**Raw data**
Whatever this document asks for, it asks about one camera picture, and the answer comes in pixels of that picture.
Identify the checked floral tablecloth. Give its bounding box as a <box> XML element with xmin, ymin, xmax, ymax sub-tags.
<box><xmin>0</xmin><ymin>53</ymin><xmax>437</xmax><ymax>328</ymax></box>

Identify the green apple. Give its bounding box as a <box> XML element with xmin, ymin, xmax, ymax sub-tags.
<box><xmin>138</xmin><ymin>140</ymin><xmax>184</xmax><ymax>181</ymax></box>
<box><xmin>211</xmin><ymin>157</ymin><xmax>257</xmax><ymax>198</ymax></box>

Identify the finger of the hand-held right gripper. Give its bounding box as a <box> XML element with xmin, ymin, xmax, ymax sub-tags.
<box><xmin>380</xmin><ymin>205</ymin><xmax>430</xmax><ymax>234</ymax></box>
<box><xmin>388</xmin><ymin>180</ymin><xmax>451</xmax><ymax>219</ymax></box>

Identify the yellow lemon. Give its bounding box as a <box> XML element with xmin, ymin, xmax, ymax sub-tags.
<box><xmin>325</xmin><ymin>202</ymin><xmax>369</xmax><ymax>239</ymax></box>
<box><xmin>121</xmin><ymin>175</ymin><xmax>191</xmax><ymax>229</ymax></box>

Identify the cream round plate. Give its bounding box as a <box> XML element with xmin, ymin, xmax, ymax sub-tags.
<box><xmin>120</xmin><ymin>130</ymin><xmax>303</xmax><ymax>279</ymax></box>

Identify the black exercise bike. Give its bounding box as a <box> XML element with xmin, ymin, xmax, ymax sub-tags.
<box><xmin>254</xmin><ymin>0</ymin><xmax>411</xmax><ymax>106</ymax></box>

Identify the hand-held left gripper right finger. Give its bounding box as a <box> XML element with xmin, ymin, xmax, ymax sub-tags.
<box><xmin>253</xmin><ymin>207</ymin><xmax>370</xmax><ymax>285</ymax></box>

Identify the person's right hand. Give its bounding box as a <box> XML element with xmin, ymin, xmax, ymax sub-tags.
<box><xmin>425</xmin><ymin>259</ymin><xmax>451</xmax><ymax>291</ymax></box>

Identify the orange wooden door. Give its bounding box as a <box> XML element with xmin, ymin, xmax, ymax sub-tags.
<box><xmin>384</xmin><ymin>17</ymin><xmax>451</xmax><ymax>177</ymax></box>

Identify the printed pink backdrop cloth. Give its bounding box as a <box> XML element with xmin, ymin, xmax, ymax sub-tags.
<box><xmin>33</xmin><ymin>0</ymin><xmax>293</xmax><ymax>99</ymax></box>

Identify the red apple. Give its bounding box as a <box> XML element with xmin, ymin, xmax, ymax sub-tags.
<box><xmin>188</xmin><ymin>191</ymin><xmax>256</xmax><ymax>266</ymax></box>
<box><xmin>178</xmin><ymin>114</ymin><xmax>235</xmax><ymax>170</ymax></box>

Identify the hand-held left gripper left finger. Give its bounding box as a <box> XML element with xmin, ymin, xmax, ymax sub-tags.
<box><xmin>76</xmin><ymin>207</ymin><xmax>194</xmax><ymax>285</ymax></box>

**Instructions for the task**
The expected answer is a copy of each line in the listing above that contains "held".

**The completed task**
Identify the finger of the hand-held right gripper. Give its bounding box as a <box> XML element with xmin, ymin, xmax, ymax sub-tags.
Identify the hand-held left gripper right finger. Give its bounding box as a <box> XML element with xmin, ymin, xmax, ymax sub-tags.
Identify the hand-held left gripper left finger. Give its bounding box as a <box> XML element with xmin, ymin, xmax, ymax sub-tags.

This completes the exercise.